Would you please output only the lines from the one containing "Get the bounding box for right aluminium" through the end of the entries below, exactly as written?

■ ■ ■ ■ ■ ■ ■

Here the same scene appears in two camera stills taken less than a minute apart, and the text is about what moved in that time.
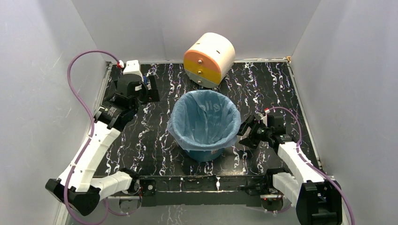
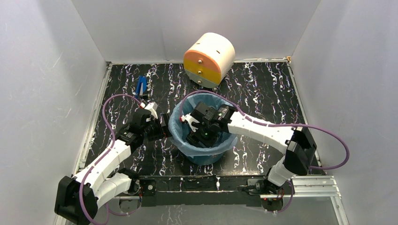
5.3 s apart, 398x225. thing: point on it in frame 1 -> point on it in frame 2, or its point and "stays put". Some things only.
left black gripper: (153, 94) -> (164, 131)
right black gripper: (249, 141) -> (194, 138)
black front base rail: (199, 190) stays put
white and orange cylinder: (209, 59) stays put
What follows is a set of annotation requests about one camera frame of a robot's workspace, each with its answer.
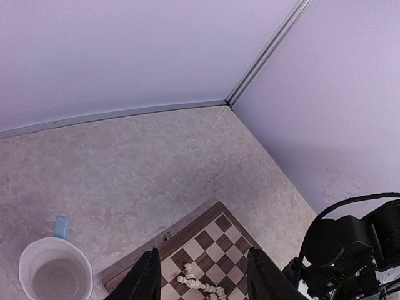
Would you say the light blue mug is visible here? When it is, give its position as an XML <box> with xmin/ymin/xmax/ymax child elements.
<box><xmin>18</xmin><ymin>216</ymin><xmax>93</xmax><ymax>300</ymax></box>

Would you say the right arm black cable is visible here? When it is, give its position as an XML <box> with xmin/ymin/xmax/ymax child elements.
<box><xmin>296</xmin><ymin>192</ymin><xmax>400</xmax><ymax>282</ymax></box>

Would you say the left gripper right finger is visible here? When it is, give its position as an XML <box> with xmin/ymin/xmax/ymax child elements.
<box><xmin>247</xmin><ymin>247</ymin><xmax>307</xmax><ymax>300</ymax></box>

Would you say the wooden chess board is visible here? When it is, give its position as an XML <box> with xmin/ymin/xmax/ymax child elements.
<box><xmin>102</xmin><ymin>201</ymin><xmax>259</xmax><ymax>299</ymax></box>

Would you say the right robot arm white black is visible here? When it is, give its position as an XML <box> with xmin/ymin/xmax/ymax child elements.
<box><xmin>282</xmin><ymin>199</ymin><xmax>399</xmax><ymax>299</ymax></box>

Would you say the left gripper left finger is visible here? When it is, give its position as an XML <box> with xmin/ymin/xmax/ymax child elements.
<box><xmin>105</xmin><ymin>247</ymin><xmax>161</xmax><ymax>300</ymax></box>

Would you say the white chess pawn lying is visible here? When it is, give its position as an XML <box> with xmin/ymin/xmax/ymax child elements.
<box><xmin>176</xmin><ymin>276</ymin><xmax>203</xmax><ymax>289</ymax></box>

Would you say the right aluminium corner post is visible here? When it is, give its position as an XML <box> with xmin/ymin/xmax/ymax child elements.
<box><xmin>225</xmin><ymin>0</ymin><xmax>312</xmax><ymax>109</ymax></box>

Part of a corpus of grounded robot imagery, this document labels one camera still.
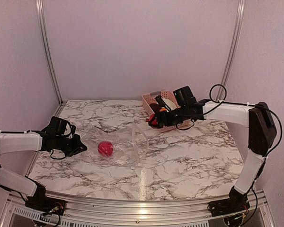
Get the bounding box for dark purple fake vegetable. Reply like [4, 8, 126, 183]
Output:
[149, 103, 161, 113]

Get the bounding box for aluminium frame post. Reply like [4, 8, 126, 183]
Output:
[221, 0, 246, 86]
[36, 0, 63, 105]

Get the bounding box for left aluminium frame post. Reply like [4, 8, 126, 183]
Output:
[36, 0, 63, 105]

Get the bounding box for red fake apple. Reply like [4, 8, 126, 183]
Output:
[98, 141, 114, 157]

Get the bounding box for right aluminium frame post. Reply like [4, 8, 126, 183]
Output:
[221, 0, 246, 86]

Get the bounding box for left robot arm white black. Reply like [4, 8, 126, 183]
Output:
[0, 116, 87, 210]

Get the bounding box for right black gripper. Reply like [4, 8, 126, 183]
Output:
[148, 105, 188, 128]

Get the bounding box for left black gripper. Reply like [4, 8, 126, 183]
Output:
[55, 134, 87, 157]

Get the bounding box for pink perforated plastic basket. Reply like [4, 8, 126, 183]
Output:
[141, 89, 192, 132]

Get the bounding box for front aluminium rail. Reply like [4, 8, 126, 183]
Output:
[0, 188, 275, 227]

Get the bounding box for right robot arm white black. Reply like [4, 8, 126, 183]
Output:
[148, 86, 283, 215]

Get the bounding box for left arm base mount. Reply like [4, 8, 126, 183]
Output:
[25, 196, 66, 215]

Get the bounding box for dark red fake fruit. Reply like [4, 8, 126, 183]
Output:
[148, 114, 160, 128]

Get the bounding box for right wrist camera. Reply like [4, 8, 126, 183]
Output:
[155, 95, 172, 112]

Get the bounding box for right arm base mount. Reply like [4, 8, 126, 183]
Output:
[207, 198, 250, 217]

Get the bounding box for white fake cabbage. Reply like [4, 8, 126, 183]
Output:
[164, 99, 178, 110]

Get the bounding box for clear zip top bag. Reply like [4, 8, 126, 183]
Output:
[81, 123, 149, 166]

■ ■ ■ ■ ■ ■ ■

Solution to this exercise
Get the bounding box for right aluminium frame post. Reply like [4, 8, 126, 183]
Output:
[221, 0, 246, 86]

Get the bounding box for left robot arm white black. Reply like [4, 8, 126, 183]
Output:
[0, 116, 87, 210]

Get the bounding box for right black gripper. Reply like [4, 8, 126, 183]
Output:
[148, 105, 188, 128]

Get the bounding box for left black gripper. Reply like [4, 8, 126, 183]
Output:
[55, 134, 87, 157]

Get the bounding box for pink perforated plastic basket. Reply like [4, 8, 126, 183]
Output:
[141, 89, 192, 132]

Get the bounding box for front aluminium rail. Reply like [4, 8, 126, 183]
Output:
[0, 188, 275, 227]

Get the bounding box for right robot arm white black. Reply like [4, 8, 126, 183]
Output:
[148, 86, 283, 215]

Get the bounding box for left arm base mount. Reply like [4, 8, 126, 183]
Output:
[25, 196, 66, 215]

Get the bounding box for dark red fake fruit. Reply like [4, 8, 126, 183]
Output:
[148, 114, 160, 128]

Get the bounding box for right wrist camera. Reply like [4, 8, 126, 183]
Output:
[155, 95, 172, 112]

Get the bounding box for right arm base mount. Reply like [4, 8, 126, 183]
Output:
[207, 198, 250, 217]

Get the bounding box for white fake cabbage. Reply like [4, 8, 126, 183]
Output:
[164, 99, 178, 110]

Get the bounding box for clear zip top bag. Reply like [4, 8, 126, 183]
Output:
[81, 123, 149, 166]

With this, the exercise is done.